But tonight was different -- tonight was meltdown night, and he was terrified of the water. It would hurt his foot he said. It's too hot he said. I tested and re-tested it, added cold water simply to reassure him, even got him to briefly rest his "good" foot in the tub. I reminded him of what a brave, smart boy he is -- I comforted him, I did everything I could think of. But it still took fifteen or more minutes to make any progress towards his bath. Fifteen minutes of crying, wailing, me pleading with him and trying to do what's best in the long run.
Backing down was not an option, because I know that if these types of fears are given legitimacy they tend to stick far longer. But I didn't want the kid to be terrified either, wasn't going to force him. And it's a fine line, let me tell you, between getting your kid to prove to himself that he can handle his fears, and forcing him to do something that he's genuinely afraid of, thereby making things worse. I didn't think he was faking, he seldom does that.

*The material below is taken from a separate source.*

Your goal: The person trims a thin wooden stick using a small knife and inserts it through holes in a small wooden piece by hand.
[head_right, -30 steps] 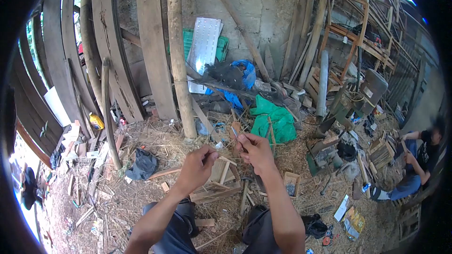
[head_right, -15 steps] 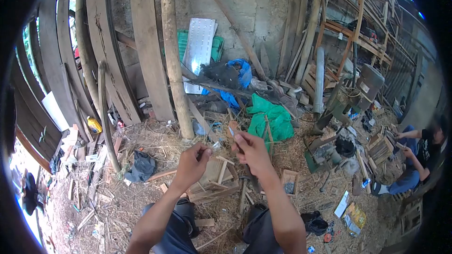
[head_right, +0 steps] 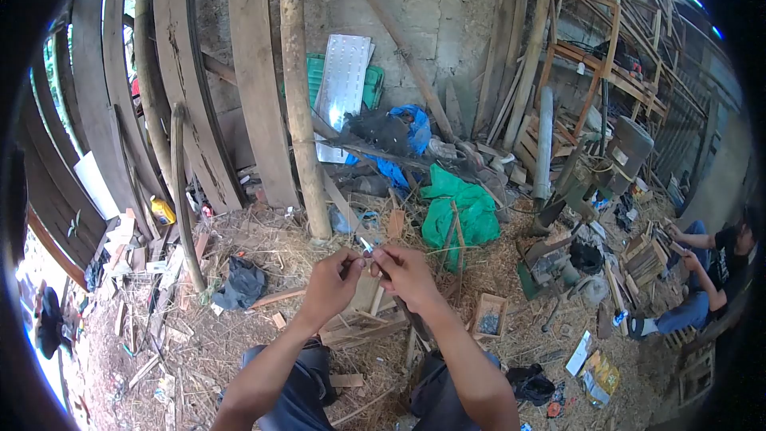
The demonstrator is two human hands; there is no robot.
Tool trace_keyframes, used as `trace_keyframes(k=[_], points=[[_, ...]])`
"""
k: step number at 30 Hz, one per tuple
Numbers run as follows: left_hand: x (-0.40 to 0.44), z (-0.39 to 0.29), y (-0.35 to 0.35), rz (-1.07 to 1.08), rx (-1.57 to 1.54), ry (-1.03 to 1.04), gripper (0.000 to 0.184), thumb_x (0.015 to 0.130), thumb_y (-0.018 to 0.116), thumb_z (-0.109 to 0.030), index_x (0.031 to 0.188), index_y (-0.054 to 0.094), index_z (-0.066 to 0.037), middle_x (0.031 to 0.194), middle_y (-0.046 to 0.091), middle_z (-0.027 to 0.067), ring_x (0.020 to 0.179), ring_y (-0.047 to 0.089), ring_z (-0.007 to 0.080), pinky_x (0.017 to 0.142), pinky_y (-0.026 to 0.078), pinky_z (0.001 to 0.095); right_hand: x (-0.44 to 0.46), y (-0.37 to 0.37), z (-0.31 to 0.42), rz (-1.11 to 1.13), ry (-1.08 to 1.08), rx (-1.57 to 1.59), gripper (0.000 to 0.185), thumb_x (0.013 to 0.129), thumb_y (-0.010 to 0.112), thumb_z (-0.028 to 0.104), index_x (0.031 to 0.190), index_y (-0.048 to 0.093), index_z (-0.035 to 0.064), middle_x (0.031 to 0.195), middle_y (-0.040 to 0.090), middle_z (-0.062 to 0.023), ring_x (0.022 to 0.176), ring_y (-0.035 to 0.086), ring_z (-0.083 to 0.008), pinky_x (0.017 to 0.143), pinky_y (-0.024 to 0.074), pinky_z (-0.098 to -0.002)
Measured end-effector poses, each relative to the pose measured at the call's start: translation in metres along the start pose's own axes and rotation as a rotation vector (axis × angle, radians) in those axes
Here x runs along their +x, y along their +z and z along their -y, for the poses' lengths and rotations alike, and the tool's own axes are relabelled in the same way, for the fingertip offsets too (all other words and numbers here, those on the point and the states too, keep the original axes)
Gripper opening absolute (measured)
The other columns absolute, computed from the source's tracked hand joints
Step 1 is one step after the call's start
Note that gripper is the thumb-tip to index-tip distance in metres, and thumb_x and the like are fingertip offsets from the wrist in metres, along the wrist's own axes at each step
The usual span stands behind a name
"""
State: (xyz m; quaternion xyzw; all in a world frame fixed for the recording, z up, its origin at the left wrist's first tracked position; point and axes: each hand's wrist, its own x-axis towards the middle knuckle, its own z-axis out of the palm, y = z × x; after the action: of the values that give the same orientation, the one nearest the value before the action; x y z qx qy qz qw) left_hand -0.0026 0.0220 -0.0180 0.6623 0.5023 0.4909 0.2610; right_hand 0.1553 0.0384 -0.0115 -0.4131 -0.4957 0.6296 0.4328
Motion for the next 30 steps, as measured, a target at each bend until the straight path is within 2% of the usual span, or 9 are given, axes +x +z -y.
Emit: trace_keyframes(k=[3,12,17,20,23,24,27,29,30], points=[[-0.001,-0.001,-0.006,0.011,-0.040,0.017,0.012,0.086,0.059,-0.009,0.087,0.060,0.002,0.062,0.057,0.0146,0.050,0.052,0.0186,0.050,0.041,0.0326,0.000,0.000,0.002,-0.007,0.002,0.099,0.022,0.095,0.053,0.019,0.096,0.060,-0.0012,0.071,0.056,-0.0023,0.048,0.039,-0.0045,0.040,0.0265,-0.0200],[-0.001,0.000,-0.004,0.029,0.031,0.083,0.013,0.086,0.060,-0.011,0.087,0.060,0.002,0.063,0.059,0.0158,0.051,0.054,0.0200,0.052,0.042,0.0329,0.009,-0.023,0.011,-0.136,0.002,0.055,0.024,0.093,0.057,0.020,0.099,0.062,-0.0023,0.071,0.056,-0.0016,0.047,0.039,-0.0048,0.040,0.0263,-0.0199],[-0.001,-0.009,-0.004,0.063,-0.025,0.015,0.013,0.086,0.059,-0.011,0.087,0.060,0.002,0.063,0.058,0.0141,0.053,0.054,0.0170,0.052,0.042,0.0310,0.008,-0.026,0.007,-0.127,-0.034,0.033,0.024,0.092,0.057,0.022,0.099,0.063,-0.0005,0.072,0.057,-0.0013,0.047,0.040,-0.0049,0.040,0.0286,-0.0197],[0.000,0.005,-0.003,0.050,0.012,0.032,0.012,0.087,0.059,-0.010,0.088,0.060,0.002,0.063,0.058,0.0135,0.055,0.053,0.0145,0.053,0.042,0.0299,0.005,-0.017,0.005,-0.151,0.008,-0.126,0.023,0.092,0.058,0.023,0.098,0.064,0.0016,0.072,0.057,-0.0005,0.048,0.041,-0.0049,0.041,0.0311,-0.0194],[0.001,0.006,-0.005,0.059,-0.036,-0.008,0.012,0.087,0.058,-0.010,0.088,0.060,0.002,0.064,0.058,0.0123,0.056,0.052,0.0126,0.054,0.041,0.0290,0.008,-0.007,-0.002,-0.248,-0.076,-0.189,0.024,0.092,0.058,0.024,0.094,0.062,0.0000,0.069,0.054,-0.0002,0.045,0.037,-0.0040,0.038,0.0261,-0.0199],[-0.002,0.008,-0.007,0.068,-0.031,-0.014,0.012,0.087,0.058,-0.010,0.088,0.060,0.002,0.064,0.058,0.0123,0.056,0.052,0.0126,0.054,0.041,0.0290,0.011,-0.019,0.003,-0.164,-0.050,0.018,0.024,0.093,0.057,0.022,0.094,0.061,-0.0012,0.070,0.054,-0.0005,0.045,0.036,-0.0041,0.038,0.0258,-0.0203],[-0.001,0.008,0.000,0.065,-0.002,0.034,0.013,0.087,0.059,-0.010,0.087,0.060,0.003,0.063,0.057,0.0087,0.057,0.049,0.0102,0.054,0.040,0.0274,0.008,-0.019,0.000,-0.075,-0.063,-0.097,0.021,0.092,0.056,0.017,0.091,0.065,-0.0022,0.068,0.056,-0.0004,0.050,0.045,-0.0050,0.042,0.0333,-0.0206],[0.002,0.014,0.001,0.069,-0.036,0.016,0.013,0.087,0.059,-0.010,0.087,0.060,0.003,0.063,0.057,0.0086,0.057,0.048,0.0099,0.054,0.040,0.0274,0.004,-0.016,0.007,-0.041,-0.008,-0.050,0.022,0.093,0.056,0.019,0.093,0.064,-0.0021,0.068,0.055,0.0005,0.049,0.043,-0.0049,0.041,0.0320,-0.0211],[0.002,0.014,-0.002,0.063,-0.055,-0.013,0.013,0.087,0.059,-0.010,0.086,0.059,0.004,0.063,0.056,0.0084,0.057,0.047,0.0096,0.054,0.040,0.0274,0.008,-0.018,0.005,-0.127,-0.036,-0.031,0.022,0.093,0.055,0.019,0.096,0.062,-0.0023,0.068,0.053,0.0004,0.047,0.039,-0.0044,0.039,0.0283,-0.0208]])
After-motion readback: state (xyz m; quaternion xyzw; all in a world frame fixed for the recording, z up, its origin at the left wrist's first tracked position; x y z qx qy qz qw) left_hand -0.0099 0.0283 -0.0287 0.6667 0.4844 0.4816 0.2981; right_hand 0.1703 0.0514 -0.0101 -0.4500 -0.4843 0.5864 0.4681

But he can work himself into a state over something like this pretty easily -- he has a short fuse for anxiety, and the flash-to- bang time for him is almost instantaneous.
In the end, I drained out most of the water after adding cold; and I coaxed him into putting the "good" foot in to rest there. He was very, very upset and afraid, and if I hadn't thought quitting would simply have led to more bathing refusals down the road, I'd have backed off. But it didn't seem wise. So I put a plastic bin, upended, into the bath water where it stuck up over the level of the water and made a platform for his "bad" foot. And there he stood, while I essentially sponge-bathed him, and praised him for being so brave, and so smart. "The box and the washcloth worked!!" He said repeatedly, smiling, reassuring himself. "It worked!" "That's right." I said. "Remember that for every problem, there's an answer. We had a problem with helping you take a bath, but we found the answer together."
Of course I had also tried showing him that the water didn't burn me, and so it wouldn't burn him. But that logic failed. "It doesn't burn Mommy," I said, "and you and I are the same." "But we're NOT the same!" wailed my five year old son, and he was of course right.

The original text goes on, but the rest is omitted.